Segment Open
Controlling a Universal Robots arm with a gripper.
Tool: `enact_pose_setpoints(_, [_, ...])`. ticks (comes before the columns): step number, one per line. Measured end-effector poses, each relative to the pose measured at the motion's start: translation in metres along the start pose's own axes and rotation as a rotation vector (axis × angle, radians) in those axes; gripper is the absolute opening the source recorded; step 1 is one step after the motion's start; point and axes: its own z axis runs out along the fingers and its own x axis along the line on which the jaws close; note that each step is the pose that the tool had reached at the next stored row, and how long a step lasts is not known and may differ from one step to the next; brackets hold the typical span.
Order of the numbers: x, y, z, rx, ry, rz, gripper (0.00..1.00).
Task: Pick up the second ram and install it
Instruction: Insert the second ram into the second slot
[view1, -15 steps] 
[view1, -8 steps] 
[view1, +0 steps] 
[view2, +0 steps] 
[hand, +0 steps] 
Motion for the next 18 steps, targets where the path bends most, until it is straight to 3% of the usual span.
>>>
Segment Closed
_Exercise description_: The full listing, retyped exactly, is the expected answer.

_Response area_:
Controlling a Universal Robots arm with a gripper.
Tool: `enact_pose_setpoints(_, [_, ...])`. ticks (comes before the columns): step number, one per line. Measured end-effector poses, each relative to the pose measured at the motion's start: translation in metres along the start pose's own axes and rotation as a rotation vector (axis × angle, radians) in those axes; gripper is the absolute opening the source recorded; step 1 is one step after the motion's start; point and axes: its own z axis runs out along the fingers and its own x axis along the line on which the jaws close; note that each step is the pose that the tool had reached at the next stored row, and how long a step lasts is not known and may differ from one step to the next; brackets hold the typical span.
Order of the numbers: x, y, z, rx, ry, rz, gripper (0.00..1.00).
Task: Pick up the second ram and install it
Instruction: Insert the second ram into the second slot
[view1, -15 steps] 
[view1, -8 steps] 
[view1, +0 steps] 
[view2, +0 steps] 
[hand, +0 steps] 
Motion for the next 18 steps, targets where the path bends most, until it is straight to 3% of the usual span.
>>>

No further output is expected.